Tuesday, July 26, 2016

For 2306 today

- Major Ken Paxton donor paying $3.5 million settlement after Medicaid fraud probe.

A North Texas company whose president gave state Attorney General Ken Paxton $100,000 last year to fight his felony fraud indictments will pay $3.5 million after allegations it skimped on services to Medicaid and Medicare patients while over-billing the government.
A former employee who brought the original lawsuit against Preferred Imaging LLC, a medical diagnostic company headed by James H. Webb of Frisco, alleged the company was performing services that require the oversight of a supervising doctor without one on-site.
The story link to the part of the Texas Penal Code that cover bribery: click here for it.


- As the GOP Convention Begins, Ohio Is Purging Tens of Thousands of Democratic Voters.

Ohio’s Republican Secretary of State Jon Husted says more than 2 million voters have been purged since 2011. From 2011 to 2014, 846,000 were struck for infrequent voting and 480,000 for moving. “Of the 2 million purged, 1.2 million are questionable purges,” says State Representative Kathleen Clyde, a Democrat from Kent who has led opposition to the purge. “We shouldn’t be playing games with people’s voter registrations and fundamental right to vote. Instead we should be trying to get them to the polls.”
The purge works like this: If a voter misses an election, Ohio sends them a letter making sure their address is still current. If the voter doesn’t respond, Ohio puts them on an inactive list, and if the voter doesn’t vote in the next two elections they are removed from the rolls.

Wade Emmert: Abbott's police protection act is a well-intentioned slippery slope.

Gov. Greg Abbott is the latest state leader to propose extending hate crime protections to law enforcement officers in the wake of the recent police shootings. Louisiana did it earlier this year, and similar proposals are being considered in Massachusetts, Kentucky and Wisconsin.
The desire to provide greater protections to police officers is a perfectly understandable response to a seeming epidemic of violence against police. But we should objectively evaluate legislation crafted as a response to a horrible tragedy.
With the recent slayings of police officers in Dallas and Baton Rouge, there is no better time to reinforce the public bond between the men and women who put their lives at risk each day and the citizens they protect.
Nevertheless, however well-intentioned the proposal, designating these crimes as "hate crimes" does not actually provide police officers with any greater protection than current law.

- Judge Orders Voter ID Fix for Texas House Runoff.
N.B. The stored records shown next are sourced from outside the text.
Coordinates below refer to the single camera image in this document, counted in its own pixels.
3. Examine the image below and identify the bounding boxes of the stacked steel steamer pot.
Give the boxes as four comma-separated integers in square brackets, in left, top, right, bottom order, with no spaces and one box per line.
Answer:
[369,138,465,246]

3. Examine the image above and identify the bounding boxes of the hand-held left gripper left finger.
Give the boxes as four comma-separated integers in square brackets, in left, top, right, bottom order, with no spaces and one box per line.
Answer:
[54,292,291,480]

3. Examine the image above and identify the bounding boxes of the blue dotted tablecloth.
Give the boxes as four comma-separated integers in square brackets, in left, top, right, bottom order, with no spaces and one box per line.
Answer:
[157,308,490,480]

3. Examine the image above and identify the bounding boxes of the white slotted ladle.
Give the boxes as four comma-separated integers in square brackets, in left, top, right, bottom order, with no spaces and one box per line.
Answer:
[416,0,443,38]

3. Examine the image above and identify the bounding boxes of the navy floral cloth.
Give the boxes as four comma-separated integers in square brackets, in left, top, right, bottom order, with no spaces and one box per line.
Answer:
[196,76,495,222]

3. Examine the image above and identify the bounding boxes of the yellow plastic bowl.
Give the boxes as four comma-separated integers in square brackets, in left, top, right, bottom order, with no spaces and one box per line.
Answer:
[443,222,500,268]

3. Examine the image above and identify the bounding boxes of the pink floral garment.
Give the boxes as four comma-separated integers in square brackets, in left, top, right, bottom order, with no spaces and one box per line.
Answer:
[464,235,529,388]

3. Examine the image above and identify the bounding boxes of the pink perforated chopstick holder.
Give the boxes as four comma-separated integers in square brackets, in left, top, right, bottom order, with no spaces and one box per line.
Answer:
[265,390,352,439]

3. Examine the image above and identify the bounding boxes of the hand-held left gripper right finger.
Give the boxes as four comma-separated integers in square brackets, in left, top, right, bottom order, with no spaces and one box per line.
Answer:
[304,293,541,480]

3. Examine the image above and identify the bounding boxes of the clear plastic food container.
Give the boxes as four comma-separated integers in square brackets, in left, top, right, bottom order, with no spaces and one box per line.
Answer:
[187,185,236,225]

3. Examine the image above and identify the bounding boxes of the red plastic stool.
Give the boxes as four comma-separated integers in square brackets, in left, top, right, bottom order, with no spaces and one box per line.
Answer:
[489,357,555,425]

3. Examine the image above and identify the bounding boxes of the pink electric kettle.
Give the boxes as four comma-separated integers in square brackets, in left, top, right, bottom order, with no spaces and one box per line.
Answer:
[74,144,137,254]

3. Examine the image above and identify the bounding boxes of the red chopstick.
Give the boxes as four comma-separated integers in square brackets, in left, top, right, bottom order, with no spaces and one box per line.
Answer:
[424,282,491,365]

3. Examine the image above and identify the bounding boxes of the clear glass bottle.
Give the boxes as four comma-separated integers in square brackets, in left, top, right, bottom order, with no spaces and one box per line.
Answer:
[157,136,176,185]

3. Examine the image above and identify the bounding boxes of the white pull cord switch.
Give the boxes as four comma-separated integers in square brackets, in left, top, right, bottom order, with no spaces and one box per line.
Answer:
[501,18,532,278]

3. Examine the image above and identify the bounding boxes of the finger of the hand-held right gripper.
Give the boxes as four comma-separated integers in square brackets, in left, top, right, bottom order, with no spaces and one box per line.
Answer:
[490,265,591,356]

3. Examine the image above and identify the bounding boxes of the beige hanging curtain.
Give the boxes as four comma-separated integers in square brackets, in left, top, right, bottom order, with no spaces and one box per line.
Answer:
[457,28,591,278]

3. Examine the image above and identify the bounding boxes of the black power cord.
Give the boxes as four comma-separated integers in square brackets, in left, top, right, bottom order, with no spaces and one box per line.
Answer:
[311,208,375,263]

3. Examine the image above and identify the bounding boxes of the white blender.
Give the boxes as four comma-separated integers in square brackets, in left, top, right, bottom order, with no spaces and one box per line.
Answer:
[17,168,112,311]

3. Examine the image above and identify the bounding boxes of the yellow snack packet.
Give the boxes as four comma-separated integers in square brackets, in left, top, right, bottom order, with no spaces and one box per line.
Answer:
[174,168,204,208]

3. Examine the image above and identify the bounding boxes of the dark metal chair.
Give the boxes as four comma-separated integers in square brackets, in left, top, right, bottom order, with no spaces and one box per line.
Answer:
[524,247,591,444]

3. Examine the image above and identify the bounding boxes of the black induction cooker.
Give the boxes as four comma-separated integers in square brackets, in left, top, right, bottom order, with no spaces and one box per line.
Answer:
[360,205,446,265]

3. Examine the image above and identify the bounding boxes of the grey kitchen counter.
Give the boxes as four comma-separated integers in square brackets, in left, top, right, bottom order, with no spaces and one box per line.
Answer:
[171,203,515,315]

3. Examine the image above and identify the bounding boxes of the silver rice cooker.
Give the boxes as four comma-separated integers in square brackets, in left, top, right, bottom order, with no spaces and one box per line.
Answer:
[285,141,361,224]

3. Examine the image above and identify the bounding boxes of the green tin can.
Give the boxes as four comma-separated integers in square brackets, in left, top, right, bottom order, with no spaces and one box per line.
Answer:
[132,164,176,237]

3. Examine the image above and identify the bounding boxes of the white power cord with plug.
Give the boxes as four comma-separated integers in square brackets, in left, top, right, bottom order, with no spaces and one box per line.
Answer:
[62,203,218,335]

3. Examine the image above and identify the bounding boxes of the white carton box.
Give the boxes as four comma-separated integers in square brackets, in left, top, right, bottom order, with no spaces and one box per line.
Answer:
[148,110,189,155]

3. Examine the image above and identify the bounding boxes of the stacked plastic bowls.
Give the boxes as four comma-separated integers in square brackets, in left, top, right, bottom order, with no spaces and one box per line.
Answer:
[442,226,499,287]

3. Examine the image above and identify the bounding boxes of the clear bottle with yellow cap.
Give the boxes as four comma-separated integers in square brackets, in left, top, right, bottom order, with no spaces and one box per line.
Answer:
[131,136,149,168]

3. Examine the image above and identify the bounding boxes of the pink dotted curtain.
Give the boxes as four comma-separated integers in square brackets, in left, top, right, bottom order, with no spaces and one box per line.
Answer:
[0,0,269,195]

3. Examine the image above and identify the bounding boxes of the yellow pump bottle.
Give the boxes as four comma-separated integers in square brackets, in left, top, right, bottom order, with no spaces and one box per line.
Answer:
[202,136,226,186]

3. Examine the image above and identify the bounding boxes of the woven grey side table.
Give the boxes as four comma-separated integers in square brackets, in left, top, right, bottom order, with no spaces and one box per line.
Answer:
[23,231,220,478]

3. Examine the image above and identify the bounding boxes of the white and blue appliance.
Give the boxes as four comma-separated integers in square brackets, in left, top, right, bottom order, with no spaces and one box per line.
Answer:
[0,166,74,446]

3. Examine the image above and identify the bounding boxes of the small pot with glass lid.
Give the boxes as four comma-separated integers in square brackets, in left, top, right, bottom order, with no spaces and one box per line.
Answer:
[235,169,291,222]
Voters in Bexar County will be the first to cast their ballots under relaxed regulations after a federal appeals court ruled that Texas’ strict voter identification law discriminated against minority voters.
Signing off on a deal struck by Texas and opponents of its embattled law, a federal judge on Saturday gave voters new options for identifying themselves at the polls.
The order from U.S. District Judge Nelva Gonzales Ramos applies only to the special runoff election for Texas House District 120, which includes San Antonio's east side. But it could foreshadow broader efforts to redraw the 2011 Texas law — Senate Bill 14 — to comport with the Voting Rights Act.
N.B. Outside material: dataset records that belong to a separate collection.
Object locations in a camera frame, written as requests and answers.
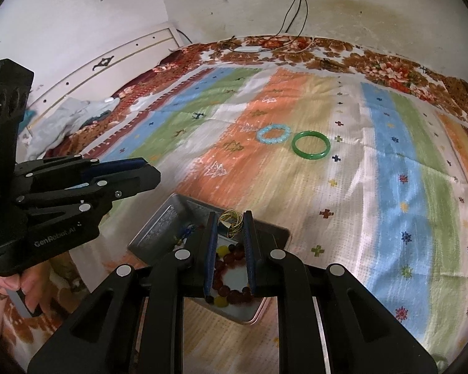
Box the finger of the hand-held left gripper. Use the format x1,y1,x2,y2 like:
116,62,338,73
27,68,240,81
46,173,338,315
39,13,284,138
17,165,161,223
16,155,149,188

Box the light blue bead bracelet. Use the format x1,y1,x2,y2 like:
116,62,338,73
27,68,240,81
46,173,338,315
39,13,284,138
256,123,290,144

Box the black cable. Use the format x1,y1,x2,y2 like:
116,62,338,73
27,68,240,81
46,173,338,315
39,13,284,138
298,0,310,36
275,0,303,37

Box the green jade bangle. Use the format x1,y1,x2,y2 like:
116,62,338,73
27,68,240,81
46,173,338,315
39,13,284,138
291,131,331,161

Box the striped colourful blanket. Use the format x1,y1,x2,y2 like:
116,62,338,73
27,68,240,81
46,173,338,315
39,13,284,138
35,64,468,367

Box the grey crumpled cloth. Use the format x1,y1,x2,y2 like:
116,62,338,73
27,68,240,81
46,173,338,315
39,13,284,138
25,97,119,160

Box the thin gold wire bangles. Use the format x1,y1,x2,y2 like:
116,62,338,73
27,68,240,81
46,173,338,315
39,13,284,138
217,209,246,238

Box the white wooden headboard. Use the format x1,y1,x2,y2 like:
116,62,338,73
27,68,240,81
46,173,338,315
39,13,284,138
23,21,184,125

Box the blue multicolour bead bracelet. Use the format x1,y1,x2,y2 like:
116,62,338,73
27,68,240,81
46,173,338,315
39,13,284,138
177,224,197,242

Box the yellow brown bead bracelet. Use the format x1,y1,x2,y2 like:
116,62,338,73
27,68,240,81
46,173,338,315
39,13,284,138
205,243,254,306

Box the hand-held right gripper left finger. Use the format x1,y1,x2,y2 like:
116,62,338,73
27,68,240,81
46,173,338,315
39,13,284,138
27,211,219,374

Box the silver metal tin box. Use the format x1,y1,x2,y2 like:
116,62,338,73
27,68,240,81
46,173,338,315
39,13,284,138
127,193,290,325

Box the person's left hand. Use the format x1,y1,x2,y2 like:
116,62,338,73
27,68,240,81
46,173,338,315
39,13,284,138
0,259,49,316

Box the dark red bead bracelet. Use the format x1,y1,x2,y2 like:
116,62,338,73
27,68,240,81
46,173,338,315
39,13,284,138
212,243,254,304

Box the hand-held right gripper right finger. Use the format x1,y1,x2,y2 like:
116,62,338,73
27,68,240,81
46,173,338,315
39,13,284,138
242,210,439,374

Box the white cable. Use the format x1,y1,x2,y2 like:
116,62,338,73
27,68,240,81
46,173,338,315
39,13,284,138
234,37,316,54
- Texas budget still works despite economic turbulence, comptroller says.

The slumping energy industry is dampening Texas’ economy just as lawmakers face a new obligation to pour billions of dollars into transportation, the state comptroller told legislative leaders Monday.
But Texas Comptroller Glenn Hegar didn’t sound an alarm in his presentation to the Legislative Budget Board, which is headed by Lt. Gov. Dan Patrick and House Speaker Joe Straus, R-San Antonio.
The state still has a cushion of money that lawmakers left unspent when they last met in 2015, and it’s in a better position than a number of other energy states, Hegar said.
“The budget continues to work,” he said after his presentation. “If you look at us compared to others, we should be very thrilled we are not in a recession.